- To do: Once the line containing "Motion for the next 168" has been copied, stop; copy every line before it exactly, beginning with the first line of the material below.
----- Data extracts
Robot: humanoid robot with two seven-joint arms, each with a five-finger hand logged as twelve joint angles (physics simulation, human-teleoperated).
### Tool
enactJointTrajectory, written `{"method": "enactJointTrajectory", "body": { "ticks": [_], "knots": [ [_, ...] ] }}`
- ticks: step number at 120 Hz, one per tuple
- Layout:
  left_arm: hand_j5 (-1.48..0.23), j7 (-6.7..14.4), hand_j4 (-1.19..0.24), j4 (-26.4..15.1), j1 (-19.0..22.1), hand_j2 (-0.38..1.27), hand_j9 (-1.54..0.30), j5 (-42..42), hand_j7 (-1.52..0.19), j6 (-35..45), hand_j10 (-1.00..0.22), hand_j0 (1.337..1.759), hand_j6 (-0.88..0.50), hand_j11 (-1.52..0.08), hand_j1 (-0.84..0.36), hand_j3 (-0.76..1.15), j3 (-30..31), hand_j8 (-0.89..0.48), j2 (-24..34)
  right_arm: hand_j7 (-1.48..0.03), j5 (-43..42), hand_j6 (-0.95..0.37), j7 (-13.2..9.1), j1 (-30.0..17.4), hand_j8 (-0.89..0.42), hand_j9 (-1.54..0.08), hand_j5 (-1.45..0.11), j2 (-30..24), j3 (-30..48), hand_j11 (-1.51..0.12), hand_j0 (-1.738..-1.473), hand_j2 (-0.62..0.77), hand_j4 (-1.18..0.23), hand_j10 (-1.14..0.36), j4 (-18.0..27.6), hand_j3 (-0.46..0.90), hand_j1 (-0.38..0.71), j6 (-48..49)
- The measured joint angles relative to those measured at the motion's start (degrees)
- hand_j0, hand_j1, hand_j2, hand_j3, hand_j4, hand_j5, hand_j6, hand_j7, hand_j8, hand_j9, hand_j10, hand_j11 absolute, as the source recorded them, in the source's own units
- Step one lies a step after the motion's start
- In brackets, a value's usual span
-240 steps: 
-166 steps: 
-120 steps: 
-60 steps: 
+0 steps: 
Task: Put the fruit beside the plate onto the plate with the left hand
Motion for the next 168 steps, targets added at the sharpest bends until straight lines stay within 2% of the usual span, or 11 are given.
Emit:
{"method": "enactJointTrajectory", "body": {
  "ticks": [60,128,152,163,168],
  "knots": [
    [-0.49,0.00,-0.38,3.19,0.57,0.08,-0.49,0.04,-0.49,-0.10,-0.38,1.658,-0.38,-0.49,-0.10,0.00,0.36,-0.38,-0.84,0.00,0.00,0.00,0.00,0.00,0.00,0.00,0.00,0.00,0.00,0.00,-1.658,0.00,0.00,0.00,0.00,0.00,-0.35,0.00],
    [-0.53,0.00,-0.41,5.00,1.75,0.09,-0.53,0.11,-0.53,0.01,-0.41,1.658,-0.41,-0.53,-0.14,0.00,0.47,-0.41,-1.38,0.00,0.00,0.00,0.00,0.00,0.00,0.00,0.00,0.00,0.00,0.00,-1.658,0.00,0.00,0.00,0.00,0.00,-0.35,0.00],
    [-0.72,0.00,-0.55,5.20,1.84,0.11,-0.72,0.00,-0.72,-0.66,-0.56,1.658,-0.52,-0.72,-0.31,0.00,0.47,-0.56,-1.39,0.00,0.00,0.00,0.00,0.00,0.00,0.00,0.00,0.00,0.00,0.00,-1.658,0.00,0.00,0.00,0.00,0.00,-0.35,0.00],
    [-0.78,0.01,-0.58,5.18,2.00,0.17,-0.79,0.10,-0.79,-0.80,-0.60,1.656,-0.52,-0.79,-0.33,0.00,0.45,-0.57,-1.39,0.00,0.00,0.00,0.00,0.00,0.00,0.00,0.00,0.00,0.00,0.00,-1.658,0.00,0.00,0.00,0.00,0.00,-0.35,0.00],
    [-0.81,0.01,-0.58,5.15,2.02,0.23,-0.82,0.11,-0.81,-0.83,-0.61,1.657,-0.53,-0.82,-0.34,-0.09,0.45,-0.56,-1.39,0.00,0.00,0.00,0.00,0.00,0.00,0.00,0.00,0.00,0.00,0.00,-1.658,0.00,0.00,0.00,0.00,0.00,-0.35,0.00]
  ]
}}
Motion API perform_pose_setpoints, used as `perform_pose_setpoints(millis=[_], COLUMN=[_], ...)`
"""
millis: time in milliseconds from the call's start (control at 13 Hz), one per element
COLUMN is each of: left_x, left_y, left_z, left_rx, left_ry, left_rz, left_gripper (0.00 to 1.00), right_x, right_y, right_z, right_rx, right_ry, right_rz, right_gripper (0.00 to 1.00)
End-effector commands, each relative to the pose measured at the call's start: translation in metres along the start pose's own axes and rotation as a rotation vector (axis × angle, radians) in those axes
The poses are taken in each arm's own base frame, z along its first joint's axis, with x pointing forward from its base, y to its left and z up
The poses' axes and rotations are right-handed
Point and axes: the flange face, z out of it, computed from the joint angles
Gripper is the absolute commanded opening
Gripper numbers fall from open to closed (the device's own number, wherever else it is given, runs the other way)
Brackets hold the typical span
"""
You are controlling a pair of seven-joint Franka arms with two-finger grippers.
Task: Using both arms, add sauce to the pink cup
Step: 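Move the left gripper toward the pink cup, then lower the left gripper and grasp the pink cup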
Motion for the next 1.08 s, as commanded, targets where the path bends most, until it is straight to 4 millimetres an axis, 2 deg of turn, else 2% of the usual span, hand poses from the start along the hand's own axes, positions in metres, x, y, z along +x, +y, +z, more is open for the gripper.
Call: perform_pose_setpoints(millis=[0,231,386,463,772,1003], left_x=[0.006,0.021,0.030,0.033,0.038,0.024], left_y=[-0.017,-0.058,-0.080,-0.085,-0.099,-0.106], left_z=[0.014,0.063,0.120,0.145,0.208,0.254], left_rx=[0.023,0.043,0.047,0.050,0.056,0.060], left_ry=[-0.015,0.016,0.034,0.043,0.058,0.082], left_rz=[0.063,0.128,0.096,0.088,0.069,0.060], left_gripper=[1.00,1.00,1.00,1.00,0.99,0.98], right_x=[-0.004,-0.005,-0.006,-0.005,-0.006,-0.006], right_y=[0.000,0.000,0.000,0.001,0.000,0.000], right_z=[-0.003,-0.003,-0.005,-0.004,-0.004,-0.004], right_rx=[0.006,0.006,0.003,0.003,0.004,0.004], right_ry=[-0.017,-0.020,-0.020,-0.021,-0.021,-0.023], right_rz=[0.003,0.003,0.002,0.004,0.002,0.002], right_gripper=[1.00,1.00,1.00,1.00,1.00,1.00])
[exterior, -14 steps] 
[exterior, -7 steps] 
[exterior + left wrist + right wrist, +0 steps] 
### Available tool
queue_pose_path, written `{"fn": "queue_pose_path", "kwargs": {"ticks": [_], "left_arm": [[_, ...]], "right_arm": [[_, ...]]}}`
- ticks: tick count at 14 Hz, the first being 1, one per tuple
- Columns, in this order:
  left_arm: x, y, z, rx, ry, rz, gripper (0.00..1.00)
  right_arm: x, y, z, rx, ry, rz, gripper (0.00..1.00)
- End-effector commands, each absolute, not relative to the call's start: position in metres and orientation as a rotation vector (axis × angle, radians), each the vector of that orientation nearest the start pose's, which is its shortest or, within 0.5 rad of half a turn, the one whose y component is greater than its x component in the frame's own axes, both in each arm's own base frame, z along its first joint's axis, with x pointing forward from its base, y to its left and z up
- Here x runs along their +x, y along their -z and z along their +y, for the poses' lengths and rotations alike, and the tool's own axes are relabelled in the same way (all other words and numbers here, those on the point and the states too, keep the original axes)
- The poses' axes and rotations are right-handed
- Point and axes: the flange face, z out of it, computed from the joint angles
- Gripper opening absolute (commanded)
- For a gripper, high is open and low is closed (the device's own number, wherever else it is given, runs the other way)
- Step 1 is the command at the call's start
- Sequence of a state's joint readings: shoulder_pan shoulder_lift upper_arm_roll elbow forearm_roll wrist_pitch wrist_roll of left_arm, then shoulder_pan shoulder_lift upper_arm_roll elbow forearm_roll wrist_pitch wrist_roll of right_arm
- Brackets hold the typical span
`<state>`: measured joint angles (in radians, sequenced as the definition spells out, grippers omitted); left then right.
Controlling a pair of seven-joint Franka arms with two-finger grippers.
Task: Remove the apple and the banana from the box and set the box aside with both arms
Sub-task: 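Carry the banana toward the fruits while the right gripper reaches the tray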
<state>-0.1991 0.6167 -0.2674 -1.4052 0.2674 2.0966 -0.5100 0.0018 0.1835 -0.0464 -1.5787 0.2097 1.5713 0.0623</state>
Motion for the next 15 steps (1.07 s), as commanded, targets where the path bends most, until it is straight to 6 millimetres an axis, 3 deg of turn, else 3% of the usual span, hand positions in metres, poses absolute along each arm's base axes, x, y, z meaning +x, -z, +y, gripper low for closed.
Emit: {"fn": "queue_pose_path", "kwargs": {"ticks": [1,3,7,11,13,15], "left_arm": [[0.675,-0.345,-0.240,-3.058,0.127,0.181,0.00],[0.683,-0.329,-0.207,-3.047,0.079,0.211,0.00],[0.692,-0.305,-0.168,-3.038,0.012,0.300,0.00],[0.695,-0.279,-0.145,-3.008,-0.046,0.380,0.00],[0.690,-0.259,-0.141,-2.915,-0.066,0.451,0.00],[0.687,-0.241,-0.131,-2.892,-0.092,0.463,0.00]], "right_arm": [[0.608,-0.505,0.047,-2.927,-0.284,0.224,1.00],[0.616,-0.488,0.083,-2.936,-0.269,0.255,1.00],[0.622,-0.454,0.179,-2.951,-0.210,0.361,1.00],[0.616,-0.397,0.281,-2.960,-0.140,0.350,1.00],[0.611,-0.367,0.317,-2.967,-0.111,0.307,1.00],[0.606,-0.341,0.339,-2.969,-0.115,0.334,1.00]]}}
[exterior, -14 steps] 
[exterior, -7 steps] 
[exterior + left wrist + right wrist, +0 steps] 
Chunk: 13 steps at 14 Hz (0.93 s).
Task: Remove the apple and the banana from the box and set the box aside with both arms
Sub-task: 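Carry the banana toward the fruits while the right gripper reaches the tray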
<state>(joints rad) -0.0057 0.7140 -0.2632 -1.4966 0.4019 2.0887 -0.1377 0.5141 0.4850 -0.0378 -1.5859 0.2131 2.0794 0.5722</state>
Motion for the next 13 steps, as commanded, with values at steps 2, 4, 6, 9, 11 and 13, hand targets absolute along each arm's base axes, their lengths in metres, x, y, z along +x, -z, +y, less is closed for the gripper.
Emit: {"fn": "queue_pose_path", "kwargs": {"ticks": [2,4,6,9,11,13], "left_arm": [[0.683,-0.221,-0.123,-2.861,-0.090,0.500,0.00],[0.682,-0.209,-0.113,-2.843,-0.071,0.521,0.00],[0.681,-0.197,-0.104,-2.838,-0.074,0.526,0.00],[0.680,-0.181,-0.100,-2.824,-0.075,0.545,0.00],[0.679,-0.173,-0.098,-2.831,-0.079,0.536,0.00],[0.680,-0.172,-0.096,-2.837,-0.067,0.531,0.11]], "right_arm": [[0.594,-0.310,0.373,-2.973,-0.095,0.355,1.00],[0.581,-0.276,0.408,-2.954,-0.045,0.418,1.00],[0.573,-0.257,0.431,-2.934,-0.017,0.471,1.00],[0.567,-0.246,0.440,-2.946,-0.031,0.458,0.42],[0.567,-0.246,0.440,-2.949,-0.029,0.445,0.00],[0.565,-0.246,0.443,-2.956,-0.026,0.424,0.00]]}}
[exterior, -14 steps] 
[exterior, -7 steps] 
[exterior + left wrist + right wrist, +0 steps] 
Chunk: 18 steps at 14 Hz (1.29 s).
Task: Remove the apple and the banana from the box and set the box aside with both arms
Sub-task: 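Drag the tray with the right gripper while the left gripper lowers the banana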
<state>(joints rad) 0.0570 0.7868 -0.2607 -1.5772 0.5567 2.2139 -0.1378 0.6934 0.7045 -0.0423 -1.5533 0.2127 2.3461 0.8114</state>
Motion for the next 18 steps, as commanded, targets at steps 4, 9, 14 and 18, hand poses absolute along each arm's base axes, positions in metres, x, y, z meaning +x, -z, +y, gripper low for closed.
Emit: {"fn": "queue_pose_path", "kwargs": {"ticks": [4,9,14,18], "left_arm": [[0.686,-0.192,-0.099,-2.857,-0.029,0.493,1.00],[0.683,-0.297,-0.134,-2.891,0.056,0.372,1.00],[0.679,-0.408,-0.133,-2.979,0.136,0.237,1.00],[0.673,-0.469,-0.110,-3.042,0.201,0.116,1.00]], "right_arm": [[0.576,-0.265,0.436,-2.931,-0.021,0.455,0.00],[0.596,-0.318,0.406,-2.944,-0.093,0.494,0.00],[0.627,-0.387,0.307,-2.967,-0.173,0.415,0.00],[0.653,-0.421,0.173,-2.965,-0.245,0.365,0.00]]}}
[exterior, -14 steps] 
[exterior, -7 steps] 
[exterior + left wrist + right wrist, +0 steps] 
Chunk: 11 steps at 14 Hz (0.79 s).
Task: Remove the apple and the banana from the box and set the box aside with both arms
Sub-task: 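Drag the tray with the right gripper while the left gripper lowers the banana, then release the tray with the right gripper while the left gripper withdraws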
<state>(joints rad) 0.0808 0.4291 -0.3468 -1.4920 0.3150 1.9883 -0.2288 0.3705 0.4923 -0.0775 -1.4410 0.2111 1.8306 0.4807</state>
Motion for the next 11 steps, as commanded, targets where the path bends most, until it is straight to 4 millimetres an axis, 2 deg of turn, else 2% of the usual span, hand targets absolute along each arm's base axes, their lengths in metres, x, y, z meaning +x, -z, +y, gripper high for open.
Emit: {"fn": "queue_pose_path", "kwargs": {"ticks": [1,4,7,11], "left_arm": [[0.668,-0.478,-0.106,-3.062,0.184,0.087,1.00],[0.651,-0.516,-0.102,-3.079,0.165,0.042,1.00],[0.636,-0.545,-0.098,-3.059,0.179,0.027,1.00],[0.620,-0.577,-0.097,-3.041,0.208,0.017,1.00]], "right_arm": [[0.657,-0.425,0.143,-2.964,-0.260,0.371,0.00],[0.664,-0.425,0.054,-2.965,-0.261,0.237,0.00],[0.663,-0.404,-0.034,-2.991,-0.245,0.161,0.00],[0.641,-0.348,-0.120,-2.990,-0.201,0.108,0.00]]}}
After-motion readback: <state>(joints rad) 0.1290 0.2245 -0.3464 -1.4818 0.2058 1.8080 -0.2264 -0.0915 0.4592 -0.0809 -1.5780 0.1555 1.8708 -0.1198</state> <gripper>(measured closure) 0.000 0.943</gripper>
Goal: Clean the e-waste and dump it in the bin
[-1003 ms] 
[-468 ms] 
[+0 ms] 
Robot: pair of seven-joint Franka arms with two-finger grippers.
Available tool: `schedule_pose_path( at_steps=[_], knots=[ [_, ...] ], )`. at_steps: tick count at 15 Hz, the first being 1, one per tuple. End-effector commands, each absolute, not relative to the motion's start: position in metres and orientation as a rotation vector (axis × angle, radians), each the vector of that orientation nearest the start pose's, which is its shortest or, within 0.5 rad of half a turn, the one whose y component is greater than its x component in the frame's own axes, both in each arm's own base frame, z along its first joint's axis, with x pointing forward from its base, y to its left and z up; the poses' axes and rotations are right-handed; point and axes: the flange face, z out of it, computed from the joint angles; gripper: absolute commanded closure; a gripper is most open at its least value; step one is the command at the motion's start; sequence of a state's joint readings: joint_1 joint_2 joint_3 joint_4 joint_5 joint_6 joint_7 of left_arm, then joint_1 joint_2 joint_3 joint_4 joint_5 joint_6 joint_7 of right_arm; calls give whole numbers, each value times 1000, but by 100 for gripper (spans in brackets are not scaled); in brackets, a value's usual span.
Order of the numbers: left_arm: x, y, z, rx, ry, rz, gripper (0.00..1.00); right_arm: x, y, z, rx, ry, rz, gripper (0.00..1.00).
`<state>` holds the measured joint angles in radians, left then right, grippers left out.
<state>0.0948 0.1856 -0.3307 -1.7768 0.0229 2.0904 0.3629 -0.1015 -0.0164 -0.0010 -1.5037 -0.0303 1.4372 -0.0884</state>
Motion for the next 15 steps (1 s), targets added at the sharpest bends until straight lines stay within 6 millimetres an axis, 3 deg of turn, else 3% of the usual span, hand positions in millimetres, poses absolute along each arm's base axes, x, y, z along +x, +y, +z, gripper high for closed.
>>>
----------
- Answer for the task:
Robot: humanoid robot with two seven-joint arms, each with a five-finger hand logged as twelve joint angles (physics simulation, human-teleoperated).
### Tool
enactJointTrajectory, written `{"method": "enactJointTrajectory", "body": { "ticks": [_], "knots": [ [_, ...] ] }}`
- ticks: step number at 120 Hz, one per tuple
- Layout:
  left_arm: hand_j5 (-1.48..0.23), j7 (-6.7..14.4), hand_j4 (-1.19..0.24), j4 (-26.4..15.1), j1 (-19.0..22.1), hand_j2 (-0.38..1.27), hand_j9 (-1.54..0.30), j5 (-42..42), hand_j7 (-1.52..0.19), j6 (-35..45), hand_j10 (-1.00..0.22), hand_j0 (1.337..1.759), hand_j6 (-0.88..0.50), hand_j11 (-1.52..0.08), hand_j1 (-0.84..0.36), hand_j3 (-0.76..1.15), j3 (-30..31), hand_j8 (-0.89..0.48), j2 (-24..34)
  right_arm: hand_j7 (-1.48..0.03), j5 (-43..42), hand_j6 (-0.95..0.37), j7 (-13.2..9.1), j1 (-30.0..17.4), hand_j8 (-0.89..0.42), hand_j9 (-1.54..0.08), hand_j5 (-1.45..0.11), j2 (-30..24), j3 (-30..48), hand_j11 (-1.51..0.12), hand_j0 (-1.738..-1.473), hand_j2 (-0.62..0.77), hand_j4 (-1.18..0.23), hand_j10 (-1.14..0.36), j4 (-18.0..27.6), hand_j3 (-0.46..0.90), hand_j1 (-0.38..0.71), j6 (-48..49)
- The measured joint angles relative to those measured at the motion's start (degrees)
- hand_j0, hand_j1, hand_j2, hand_j3, hand_j4, hand_j5, hand_j6, hand_j7, hand_j8, hand_j9, hand_j10, hand_j11 absolute, as the source recorded them, in the source's own units
- Step one lies a step after the motion's start
- In brackets, a value's usual span
-240 steps: 
-166 steps: 
-120 steps: 
-60 steps: 
+0 steps: 
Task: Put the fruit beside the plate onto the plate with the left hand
Motion for the next 168 steps, targets added at the sharpest bends until straight lines stay within 2% of the usual span, or 11 are given.

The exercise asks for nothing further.